Approximately 9.8 million multimodal items (text + images), 212 GB, Parquet format
Apache 2.0
Description
The dataset Marqo GS 10M is a multimodal corpus of nearly 10 million examples, combining images and text descriptions of Google Shopping products. It is designed to train information search and ranking models using an innovative Generalized Contrastive Learning (GCL) method.
What is this dataset for?
- Improving the performance of multimodal product search engines
- Training ranking and information retrieval models in e-commerce
- Experiment with advanced multimodal contrasted learning techniques
Can it be enriched or improved?
Yes, by further annotating product categories, by adding metadata such as prices or customer reviews, or by creating specialized subsets according to market segments.
🔎 In summary
🧠 Recommended for
- Information researchers
- E-commerce developers
- Multimodal data scientists
🔧 Compatible tools
- PyTorch
- TensorFlow
- LangChain
- Apache Spark
- Pandas
💡 Tip
Exploit data in batches and combine with pre-trained embeddings to optimize learning.
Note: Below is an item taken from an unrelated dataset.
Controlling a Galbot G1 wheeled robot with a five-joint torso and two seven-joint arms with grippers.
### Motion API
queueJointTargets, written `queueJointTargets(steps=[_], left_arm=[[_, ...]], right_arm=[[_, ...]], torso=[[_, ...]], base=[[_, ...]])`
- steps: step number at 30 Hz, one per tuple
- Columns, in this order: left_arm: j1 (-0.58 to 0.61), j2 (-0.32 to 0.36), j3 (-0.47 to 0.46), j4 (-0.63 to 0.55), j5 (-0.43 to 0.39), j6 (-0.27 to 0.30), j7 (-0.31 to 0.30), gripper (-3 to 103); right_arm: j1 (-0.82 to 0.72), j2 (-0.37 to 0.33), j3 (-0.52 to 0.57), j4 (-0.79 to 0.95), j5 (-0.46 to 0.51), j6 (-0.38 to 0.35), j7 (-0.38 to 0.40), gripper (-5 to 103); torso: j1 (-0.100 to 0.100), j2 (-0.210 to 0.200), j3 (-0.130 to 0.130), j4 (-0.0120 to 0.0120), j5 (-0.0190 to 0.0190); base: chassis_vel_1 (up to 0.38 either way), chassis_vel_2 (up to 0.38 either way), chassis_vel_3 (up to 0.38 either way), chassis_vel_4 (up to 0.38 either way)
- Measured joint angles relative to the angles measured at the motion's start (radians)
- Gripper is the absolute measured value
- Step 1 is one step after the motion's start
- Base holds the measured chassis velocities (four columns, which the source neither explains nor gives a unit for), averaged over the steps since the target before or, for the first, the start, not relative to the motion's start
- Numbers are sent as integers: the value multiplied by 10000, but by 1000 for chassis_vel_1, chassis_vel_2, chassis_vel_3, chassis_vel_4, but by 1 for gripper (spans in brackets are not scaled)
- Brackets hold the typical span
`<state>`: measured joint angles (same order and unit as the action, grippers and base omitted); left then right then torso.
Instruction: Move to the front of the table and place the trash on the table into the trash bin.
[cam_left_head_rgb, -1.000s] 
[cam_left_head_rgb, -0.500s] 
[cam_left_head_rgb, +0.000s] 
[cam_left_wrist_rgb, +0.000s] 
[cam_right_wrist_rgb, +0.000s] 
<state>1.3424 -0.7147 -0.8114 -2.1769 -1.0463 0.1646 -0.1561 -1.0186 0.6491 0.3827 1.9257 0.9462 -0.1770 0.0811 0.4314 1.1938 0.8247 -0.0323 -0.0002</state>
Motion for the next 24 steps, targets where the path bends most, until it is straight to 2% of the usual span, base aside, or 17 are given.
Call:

Frequently Asked Questions
Does this dataset contain associated images and text?
Yes, each example has a text description and a product image.
Can this dataset be used to search for e-commerce information?
Yes, it's specifically designed to improve product ranking models.
What is the size of the dataset and in what format is it available?
The dataset is about 212 GB, stored in Parquet format, suitable for batch processing.